EXERCISE: Reproduce every entry precisely as written.
═════ RECORDS FOR PROCESSING
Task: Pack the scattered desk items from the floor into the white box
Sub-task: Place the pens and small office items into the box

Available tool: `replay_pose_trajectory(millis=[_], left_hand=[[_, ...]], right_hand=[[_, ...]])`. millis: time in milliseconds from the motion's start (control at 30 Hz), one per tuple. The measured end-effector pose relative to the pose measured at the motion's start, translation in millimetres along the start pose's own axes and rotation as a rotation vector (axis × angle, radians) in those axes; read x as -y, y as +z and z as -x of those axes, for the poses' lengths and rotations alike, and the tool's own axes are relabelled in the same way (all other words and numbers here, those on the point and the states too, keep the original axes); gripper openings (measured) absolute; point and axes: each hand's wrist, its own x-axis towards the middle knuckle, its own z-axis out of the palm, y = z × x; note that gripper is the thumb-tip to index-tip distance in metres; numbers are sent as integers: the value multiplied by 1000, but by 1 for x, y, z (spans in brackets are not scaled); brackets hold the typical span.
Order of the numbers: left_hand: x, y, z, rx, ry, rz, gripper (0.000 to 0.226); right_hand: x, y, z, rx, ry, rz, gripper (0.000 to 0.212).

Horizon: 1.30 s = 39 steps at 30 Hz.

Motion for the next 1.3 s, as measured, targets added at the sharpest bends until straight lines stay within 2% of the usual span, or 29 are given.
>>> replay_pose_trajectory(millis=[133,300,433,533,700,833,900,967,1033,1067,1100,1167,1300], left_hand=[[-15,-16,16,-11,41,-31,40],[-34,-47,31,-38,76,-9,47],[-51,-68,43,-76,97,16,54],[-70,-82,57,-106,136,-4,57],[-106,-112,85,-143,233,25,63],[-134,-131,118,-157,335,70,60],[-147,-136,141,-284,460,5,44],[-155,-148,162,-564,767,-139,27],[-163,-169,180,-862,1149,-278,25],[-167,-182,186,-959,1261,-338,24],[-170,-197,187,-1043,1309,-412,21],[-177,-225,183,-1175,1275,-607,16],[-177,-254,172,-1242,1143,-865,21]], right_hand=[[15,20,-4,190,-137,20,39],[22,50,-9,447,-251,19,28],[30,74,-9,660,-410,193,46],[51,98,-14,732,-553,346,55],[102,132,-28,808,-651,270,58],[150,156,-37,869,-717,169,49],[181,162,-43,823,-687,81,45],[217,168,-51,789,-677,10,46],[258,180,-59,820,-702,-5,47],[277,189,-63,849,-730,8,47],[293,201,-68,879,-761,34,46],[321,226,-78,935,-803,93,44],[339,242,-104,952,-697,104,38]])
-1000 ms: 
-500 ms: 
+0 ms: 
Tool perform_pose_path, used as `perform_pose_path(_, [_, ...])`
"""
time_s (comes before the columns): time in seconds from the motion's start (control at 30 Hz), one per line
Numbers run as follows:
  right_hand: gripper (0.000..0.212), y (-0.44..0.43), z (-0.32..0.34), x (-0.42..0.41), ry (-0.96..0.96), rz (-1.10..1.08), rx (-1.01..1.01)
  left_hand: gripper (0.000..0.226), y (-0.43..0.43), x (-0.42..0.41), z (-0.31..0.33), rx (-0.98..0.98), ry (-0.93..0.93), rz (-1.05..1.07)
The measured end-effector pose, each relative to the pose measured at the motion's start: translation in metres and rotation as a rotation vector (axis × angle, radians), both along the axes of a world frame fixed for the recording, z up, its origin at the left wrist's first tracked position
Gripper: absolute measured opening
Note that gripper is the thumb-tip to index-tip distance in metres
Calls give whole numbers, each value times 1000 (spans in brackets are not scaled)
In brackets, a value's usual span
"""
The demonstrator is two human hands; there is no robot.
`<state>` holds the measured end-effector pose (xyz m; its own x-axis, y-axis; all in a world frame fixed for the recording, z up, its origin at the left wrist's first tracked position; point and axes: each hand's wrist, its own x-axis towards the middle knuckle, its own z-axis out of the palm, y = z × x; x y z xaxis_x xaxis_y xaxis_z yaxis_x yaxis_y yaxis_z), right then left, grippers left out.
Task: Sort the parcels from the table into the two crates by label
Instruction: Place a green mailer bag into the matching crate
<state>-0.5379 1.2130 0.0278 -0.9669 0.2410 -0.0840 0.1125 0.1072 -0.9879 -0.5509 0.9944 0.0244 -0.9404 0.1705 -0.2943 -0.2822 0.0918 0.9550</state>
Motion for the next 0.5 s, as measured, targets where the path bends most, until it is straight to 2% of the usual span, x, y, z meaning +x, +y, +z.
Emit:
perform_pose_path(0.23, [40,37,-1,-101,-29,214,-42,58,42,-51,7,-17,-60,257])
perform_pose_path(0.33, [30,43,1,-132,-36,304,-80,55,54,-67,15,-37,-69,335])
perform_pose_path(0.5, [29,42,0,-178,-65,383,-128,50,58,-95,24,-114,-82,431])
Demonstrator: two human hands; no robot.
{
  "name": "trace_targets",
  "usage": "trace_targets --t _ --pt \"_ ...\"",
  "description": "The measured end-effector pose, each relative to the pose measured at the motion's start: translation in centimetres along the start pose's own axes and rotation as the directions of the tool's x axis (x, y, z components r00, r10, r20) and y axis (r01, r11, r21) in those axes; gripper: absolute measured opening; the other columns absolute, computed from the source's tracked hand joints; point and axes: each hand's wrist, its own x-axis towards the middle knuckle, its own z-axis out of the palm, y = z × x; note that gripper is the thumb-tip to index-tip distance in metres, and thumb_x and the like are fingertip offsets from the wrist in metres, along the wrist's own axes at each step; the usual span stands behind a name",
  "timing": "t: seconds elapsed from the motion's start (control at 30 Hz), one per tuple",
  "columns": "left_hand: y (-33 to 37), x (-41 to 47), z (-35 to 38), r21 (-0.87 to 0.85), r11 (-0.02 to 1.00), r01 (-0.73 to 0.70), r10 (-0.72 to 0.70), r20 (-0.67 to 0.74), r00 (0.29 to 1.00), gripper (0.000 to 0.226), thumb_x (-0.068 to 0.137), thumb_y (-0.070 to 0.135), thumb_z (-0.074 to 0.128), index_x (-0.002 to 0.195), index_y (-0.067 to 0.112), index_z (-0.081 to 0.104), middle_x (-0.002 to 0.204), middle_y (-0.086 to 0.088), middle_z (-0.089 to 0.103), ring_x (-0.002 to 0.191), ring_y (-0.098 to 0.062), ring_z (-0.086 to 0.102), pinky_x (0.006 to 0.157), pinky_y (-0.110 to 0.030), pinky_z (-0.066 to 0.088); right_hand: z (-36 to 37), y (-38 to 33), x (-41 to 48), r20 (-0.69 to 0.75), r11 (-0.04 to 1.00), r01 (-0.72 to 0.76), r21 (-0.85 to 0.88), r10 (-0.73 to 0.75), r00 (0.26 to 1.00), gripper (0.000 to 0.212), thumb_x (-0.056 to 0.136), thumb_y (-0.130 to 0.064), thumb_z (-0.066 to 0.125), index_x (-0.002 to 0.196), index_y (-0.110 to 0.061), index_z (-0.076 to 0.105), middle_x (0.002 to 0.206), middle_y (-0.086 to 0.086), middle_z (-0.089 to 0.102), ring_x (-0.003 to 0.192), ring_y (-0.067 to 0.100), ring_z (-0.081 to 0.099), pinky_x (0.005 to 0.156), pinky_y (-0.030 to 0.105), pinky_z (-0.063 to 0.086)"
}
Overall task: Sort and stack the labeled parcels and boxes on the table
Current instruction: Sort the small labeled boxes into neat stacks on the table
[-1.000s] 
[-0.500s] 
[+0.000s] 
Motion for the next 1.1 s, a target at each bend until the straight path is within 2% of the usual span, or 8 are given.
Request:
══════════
YOUR SOLUTION:
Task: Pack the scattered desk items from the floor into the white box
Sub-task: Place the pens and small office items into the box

Available tool: `replay_pose_trajectory(millis=[_], left_hand=[[_, ...]], right_hand=[[_, ...]])`. millis: time in milliseconds from the motion's start (control at 30 Hz), one per tuple. The measured end-effector pose relative to the pose measured at the motion's start, translation in millimetres along the start pose's own axes and rotation as a rotation vector (axis × angle, radians) in those axes; read x as -y, y as +z and z as -x of those axes, for the poses' lengths and rotations alike, and the tool's own axes are relabelled in the same way (all other words and numbers here, those on the point and the states too, keep the original axes); gripper openings (measured) absolute; point and axes: each hand's wrist, its own x-axis towards the middle knuckle, its own z-axis out of the palm, y = z × x; note that gripper is the thumb-tip to index-tip distance in metres; numbers are sent as integers: the value multiplied by 1000, but by 1 for x, y, z (spans in brackets are not scaled); brackets hold the typical span.
Order of the numbers: left_hand: x, y, z, rx, ry, rz, gripper (0.000 to 0.226); right_hand: x, y, z, rx, ry, rz, gripper (0.000 to 0.212).

Horizon: 1.30 s = 39 steps at 30 Hz.

Motion for the next 1.3 s, as measured, targets added at the sharpest bends until straight lines stay within 2% of the usual span, or 29 are given.
>>> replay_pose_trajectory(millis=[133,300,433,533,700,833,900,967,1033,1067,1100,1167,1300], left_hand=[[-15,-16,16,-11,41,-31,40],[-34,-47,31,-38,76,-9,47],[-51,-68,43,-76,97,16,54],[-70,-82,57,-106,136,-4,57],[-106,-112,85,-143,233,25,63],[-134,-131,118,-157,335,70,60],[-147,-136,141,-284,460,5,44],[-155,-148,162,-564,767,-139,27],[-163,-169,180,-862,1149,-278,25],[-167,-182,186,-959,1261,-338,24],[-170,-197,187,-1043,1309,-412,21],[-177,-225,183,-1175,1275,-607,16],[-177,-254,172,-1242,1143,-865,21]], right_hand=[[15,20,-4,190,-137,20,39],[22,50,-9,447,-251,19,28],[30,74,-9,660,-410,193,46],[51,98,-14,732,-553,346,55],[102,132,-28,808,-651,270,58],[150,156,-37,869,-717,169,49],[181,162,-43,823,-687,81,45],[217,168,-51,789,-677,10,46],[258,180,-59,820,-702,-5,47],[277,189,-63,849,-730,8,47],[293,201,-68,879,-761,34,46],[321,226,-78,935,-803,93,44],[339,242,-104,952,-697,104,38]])
-1000 ms: 
-500 ms: 
+0 ms: 
Tool perform_pose_path, used as `perform_pose_path(_, [_, ...])`
"""
time_s (comes before the columns): time in seconds from the motion's start (control at 30 Hz), one per line
Numbers run as follows:
  right_hand: gripper (0.000..0.212), y (-0.44..0.43), z (-0.32..0.34), x (-0.42..0.41), ry (-0.96..0.96), rz (-1.10..1.08), rx (-1.01..1.01)
  left_hand: gripper (0.000..0.226), y (-0.43..0.43), x (-0.42..0.41), z (-0.31..0.33), rx (-0.98..0.98), ry (-0.93..0.93), rz (-1.05..1.07)
The measured end-effector pose, each relative to the pose measured at the motion's start: translation in metres and rotation as a rotation vector (axis × angle, radians), both along the axes of a world frame fixed for the recording, z up, its origin at the left wrist's first tracked position
Gripper: absolute measured opening
Note that gripper is the thumb-tip to index-tip distance in metres
Calls give whole numbers, each value times 1000 (spans in brackets are not scaled)
In brackets, a value's usual span
"""
The demonstrator is two human hands; there is no robot.
`<state>` holds the measured end-effector pose (xyz m; its own x-axis, y-axis; all in a world frame fixed for the recording, z up, its origin at the left wrist's first tracked position; point and axes: each hand's wrist, its own x-axis towards the middle knuckle, its own z-axis out of the palm, y = z × x; x y z xaxis_x xaxis_y xaxis_z yaxis_x yaxis_y yaxis_z), right then left, grippers left out.
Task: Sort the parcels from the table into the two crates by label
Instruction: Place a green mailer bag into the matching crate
<state>-0.5379 1.2130 0.0278 -0.9669 0.2410 -0.0840 0.1125 0.1072 -0.9879 -0.5509 0.9944 0.0244 -0.9404 0.1705 -0.2943 -0.2822 0.0918 0.9550</state>
Motion for the next 0.5 s, as measured, targets where the path bends most, until it is straight to 2% of the usual span, x, y, z meaning +x, +y, +z.
Emit:
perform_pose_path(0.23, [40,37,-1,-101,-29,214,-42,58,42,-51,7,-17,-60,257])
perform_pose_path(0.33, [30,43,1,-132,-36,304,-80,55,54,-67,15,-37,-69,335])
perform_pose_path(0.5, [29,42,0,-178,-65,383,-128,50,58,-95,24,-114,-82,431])
Demonstrator: two human hands; no robot.
{
  "name": "trace_targets",
  "usage": "trace_targets --t _ --pt \"_ ...\"",
  "description": "The measured end-effector pose, each relative to the pose measured at the motion's start: translation in centimetres along the start pose's own axes and rotation as the directions of the tool's x axis (x, y, z components r00, r10, r20) and y axis (r01, r11, r21) in those axes; gripper: absolute measured opening; the other columns absolute, computed from the source's tracked hand joints; point and axes: each hand's wrist, its own x-axis towards the middle knuckle, its own z-axis out of the palm, y = z × x; note that gripper is the thumb-tip to index-tip distance in metres, and thumb_x and the like are fingertip offsets from the wrist in metres, along the wrist's own axes at each step; the usual span stands behind a name",
  "timing": "t: seconds elapsed from the motion's start (control at 30 Hz), one per tuple",
  "columns": "left_hand: y (-33 to 37), x (-41 to 47), z (-35 to 38), r21 (-0.87 to 0.85), r11 (-0.02 to 1.00), r01 (-0.73 to 0.70), r10 (-0.72 to 0.70), r20 (-0.67 to 0.74), r00 (0.29 to 1.00), gripper (0.000 to 0.226), thumb_x (-0.068 to 0.137), thumb_y (-0.070 to 0.135), thumb_z (-0.074 to 0.128), index_x (-0.002 to 0.195), index_y (-0.067 to 0.112), index_z (-0.081 to 0.104), middle_x (-0.002 to 0.204), middle_y (-0.086 to 0.088), middle_z (-0.089 to 0.103), ring_x (-0.002 to 0.191), ring_y (-0.098 to 0.062), ring_z (-0.086 to 0.102), pinky_x (0.006 to 0.157), pinky_y (-0.110 to 0.030), pinky_z (-0.066 to 0.088); right_hand: z (-36 to 37), y (-38 to 33), x (-41 to 48), r20 (-0.69 to 0.75), r11 (-0.04 to 1.00), r01 (-0.72 to 0.76), r21 (-0.85 to 0.88), r10 (-0.73 to 0.75), r00 (0.26 to 1.00), gripper (0.000 to 0.212), thumb_x (-0.056 to 0.136), thumb_y (-0.130 to 0.064), thumb_z (-0.066 to 0.125), index_x (-0.002 to 0.196), index_y (-0.110 to 0.061), index_z (-0.076 to 0.105), middle_x (0.002 to 0.206), middle_y (-0.086 to 0.086), middle_z (-0.089 to 0.102), ring_x (-0.003 to 0.192), ring_y (-0.067 to 0.100), ring_z (-0.081 to 0.099), pinky_x (0.005 to 0.156), pinky_y (-0.030 to 0.105), pinky_z (-0.063 to 0.086)"
}
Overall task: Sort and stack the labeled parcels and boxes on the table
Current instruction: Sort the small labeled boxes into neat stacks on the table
[-1.000s] 
[-0.500s] 
[+0.000s] 
Motion for the next 1.1 s, a target at each bend until the straight path is within 2% of the usual span, or 8 are given.
Request:

This concludes the exercise.